All of lore.kernel.org
 help / color / mirror / Atom feed
From: Qu Wenruo <quwenruo@cn.fujitsu.com>
To: Miao Xie <miaoxie@huawei.com>, <linux-btrfs@vger.kernel.org>
Cc: <linux-fsdevel@vger.kernel.org>
Subject: Re: [PATCH RFC v6 6/9] vfs: Add sb_want_write() function to get vfsmount from a given sb.
Date: Thu, 5 Feb 2015 08:32:25 +0800	[thread overview]
Message-ID: <54D2BA19.3070800@cn.fujitsu.com> (raw)
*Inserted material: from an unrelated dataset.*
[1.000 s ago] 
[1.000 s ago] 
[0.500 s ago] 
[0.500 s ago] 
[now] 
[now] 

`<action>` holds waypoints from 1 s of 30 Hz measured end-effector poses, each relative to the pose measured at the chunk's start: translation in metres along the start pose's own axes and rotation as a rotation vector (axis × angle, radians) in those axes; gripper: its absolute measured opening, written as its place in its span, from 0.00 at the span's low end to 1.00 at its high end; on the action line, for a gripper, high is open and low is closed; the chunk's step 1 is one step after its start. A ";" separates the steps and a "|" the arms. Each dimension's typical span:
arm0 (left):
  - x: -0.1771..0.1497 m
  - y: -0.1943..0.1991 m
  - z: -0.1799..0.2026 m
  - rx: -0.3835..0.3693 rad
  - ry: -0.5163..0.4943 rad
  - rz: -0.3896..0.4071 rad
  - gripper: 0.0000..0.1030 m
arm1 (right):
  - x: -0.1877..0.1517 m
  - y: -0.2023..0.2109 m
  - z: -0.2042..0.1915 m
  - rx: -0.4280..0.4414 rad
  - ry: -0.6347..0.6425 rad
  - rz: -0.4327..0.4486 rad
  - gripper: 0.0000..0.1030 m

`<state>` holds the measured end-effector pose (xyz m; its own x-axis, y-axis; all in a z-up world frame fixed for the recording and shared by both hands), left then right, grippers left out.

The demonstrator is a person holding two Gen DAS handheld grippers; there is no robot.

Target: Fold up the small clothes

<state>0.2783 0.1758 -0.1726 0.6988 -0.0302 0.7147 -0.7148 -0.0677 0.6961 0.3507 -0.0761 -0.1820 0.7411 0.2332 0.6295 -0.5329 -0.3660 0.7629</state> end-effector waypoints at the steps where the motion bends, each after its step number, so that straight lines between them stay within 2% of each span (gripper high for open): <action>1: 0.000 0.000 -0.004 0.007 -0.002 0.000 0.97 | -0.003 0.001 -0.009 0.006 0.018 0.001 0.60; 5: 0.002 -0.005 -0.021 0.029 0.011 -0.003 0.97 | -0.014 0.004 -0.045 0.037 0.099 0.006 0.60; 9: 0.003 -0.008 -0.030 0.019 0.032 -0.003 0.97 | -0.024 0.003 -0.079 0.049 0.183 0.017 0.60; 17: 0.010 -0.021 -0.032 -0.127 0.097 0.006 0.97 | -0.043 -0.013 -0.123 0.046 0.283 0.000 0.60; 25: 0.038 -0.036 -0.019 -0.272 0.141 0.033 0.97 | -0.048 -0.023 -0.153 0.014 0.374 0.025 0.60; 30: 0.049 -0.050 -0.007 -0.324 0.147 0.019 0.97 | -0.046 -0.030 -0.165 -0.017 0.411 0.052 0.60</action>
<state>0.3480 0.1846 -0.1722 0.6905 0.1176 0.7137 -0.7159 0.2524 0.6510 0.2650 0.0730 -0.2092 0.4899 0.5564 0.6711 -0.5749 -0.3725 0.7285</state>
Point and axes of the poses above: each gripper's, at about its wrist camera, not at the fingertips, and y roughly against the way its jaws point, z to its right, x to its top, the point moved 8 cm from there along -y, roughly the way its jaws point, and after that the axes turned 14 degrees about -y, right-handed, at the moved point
In-Reply-To: <54D1D3B4.9060209@huawei.com>


-------- Original Message --------
Subject: Re: [PATCH RFC v6 6/9] vfs: Add sb_want_write() function to get 
vfsmount from a given sb.
From: Miao Xie <miaoxie@huawei.com>
To: Qu Wenruo <quwenruo@cn.fujitsu.com>, <linux-btrfs@vger.kernel.org>
Date: 2015年02月04日 16:09
> On Wed, 04 Feb 2015 10:10:55 +0800, Qu Wenruo wrote:
>> *** Please DON'T merge this patch, it's only for disscusion purpose ***
>>
>> There are sysfs interfaces in some fs, only btrfs yet, which will modify
>> on-disk data.
>> Unlike normal file operation routine we can use mnt_want_write_file() to
>> protect the operation, change through sysfs won't to be binded to any file
>> in the filesystem.
>>
>> So introduce new sb_want_write() to do the protection agains a super
>> block, which acts much like mnt_want_write() but will return success if
>> the super block is read-write.
>>
>> Since sysfs handler don't go through the normal vfsmount, so it won't
>> increase the refcount of and even we have sb_want_write() waiting sb to
>> be unfrozen, the fs can still be unmounted without problem.
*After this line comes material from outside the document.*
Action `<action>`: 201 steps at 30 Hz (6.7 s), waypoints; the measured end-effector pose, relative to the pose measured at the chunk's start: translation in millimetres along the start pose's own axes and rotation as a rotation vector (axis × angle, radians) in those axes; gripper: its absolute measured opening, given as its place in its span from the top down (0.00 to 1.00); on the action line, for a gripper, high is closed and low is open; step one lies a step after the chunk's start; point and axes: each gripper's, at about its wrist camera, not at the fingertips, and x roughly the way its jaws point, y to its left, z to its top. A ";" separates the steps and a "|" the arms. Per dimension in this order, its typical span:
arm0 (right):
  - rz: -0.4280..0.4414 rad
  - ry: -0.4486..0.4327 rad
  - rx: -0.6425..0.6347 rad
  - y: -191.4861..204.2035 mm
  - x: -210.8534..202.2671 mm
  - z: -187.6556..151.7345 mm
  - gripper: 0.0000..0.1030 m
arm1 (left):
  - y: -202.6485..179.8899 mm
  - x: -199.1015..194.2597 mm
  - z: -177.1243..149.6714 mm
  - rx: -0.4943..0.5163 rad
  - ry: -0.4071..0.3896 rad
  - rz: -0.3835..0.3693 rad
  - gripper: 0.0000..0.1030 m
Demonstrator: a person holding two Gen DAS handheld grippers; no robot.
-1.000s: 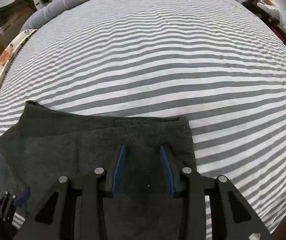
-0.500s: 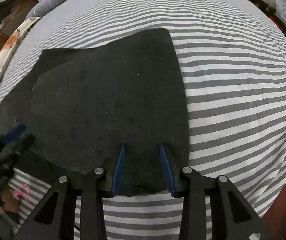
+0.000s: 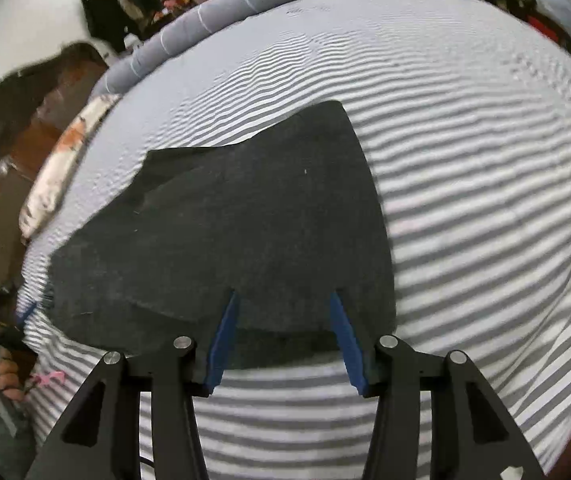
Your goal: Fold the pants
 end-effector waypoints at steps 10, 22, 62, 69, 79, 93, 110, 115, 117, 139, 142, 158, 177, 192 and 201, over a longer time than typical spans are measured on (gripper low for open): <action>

>> Causing the modules unable to be removed and user can find out what's
>> wrong until
>>
>> To solve such problem, we have different strategies to solve it.
>> 1) Extra check on last instance umount of a sb
>> This is the method the patch uses.
>> This method seems valid enough, since we want to get write protection on
>> a sb, so it's OK for the sb if there is *ANY* mount instance.
>> Problem 1.1)
>> But lsof and other tools won't help if sb_want_write() on frozen fs cause
>> it unable to be unmounted.
>>
>> Problem 1.2)
>> When get namespace involved, things will get more complicated.
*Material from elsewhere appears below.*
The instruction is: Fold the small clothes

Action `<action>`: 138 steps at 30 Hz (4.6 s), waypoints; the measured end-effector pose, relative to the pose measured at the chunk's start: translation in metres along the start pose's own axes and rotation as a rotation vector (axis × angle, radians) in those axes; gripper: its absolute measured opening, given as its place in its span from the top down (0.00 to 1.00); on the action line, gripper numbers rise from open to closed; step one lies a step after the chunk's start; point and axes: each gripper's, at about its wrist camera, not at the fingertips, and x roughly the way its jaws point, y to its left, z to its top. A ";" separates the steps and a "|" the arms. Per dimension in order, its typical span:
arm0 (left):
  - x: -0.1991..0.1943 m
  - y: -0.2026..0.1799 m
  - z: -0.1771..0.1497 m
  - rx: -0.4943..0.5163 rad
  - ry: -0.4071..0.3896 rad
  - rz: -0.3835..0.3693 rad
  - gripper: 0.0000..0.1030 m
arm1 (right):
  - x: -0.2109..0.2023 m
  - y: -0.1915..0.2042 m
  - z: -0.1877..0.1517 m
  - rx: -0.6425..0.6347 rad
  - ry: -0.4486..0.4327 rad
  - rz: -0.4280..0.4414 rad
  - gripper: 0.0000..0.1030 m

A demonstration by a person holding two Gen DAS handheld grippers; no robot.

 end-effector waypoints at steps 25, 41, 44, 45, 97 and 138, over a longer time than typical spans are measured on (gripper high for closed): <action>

>> Like the following case:
>> 	Alice				|		Bob
>> Mount devA on /mnt1 in her ns		| Mount devA on /mnt2/ in his ns
>> freeze /mnt1				|
>> sb_want_write() (waiting)		|
>> umount /mnt1 (success since there is 	|
>> another mount instance)			|
>> 					| umount /mnt2 (fail since there
>> 					| is sb_want_write() waiting)
>>
>> So Alice can't thaw the fs since there is no mount point for it now.
>>
>> 2) Don't allow any umount of the sb if there is sb_want_write().
>> More aggressive one, purpose by Miao Xie.
>> Can't resolve problem 1.1) but will solve problem 1.2).
> This is one of the two methods that I told you, but not the one I recommended.
> What I wanted to recommend is that thaw the fs at the beginning of the
> sb kill process, and in sb_want_write(), we check if the sb is active or
> not after we pass sb_start_write, if the sb is not active, go back.
> (This way also is not so good, but better than the above one)
>
>> Although introduced new problem like the following:
>> 	Alice
>> Mount devA on /mnt1
>> freeze /mnt1
>> sb_want_write() (waiting)
>> mount devA on /mnt2 and /mnt3
>>
>> /mnt[123] all can't be unmounted, but new mount can still be created.
>>
>> 3) sb_want_write() doesn't make any sense and break VFS rules!
>> Action which will change on-disk data should not be tunable through sysfs,
>> and sb_want_write() things which by-pass all the VFS check is just evil.
>> And for btrfs, we already have the ioctl to set label, why bothering new
>> sysfs interface to do it again?
>>
>> Although I use method 1) to do it, I am still not certain about which is
>> method is the correct one.
>>
>> So any advise is welcomed.
>>
>> Thanks,
>> Qu
> [SNIP]
>
>> +/**
>> + * sb_want_write - get write acess to a super block
>> + * @sb: the superblock of the filesystem
>> + *
>> + * This tells the low-level filesystem that a write is about to be performed to
>> + * it, and makes sure that the writes are allowed (superblock is read-write,
>> + * filesystem is not frozen) before returning success.
>> + * When the write operation is finished, sb_drop_write() must be called.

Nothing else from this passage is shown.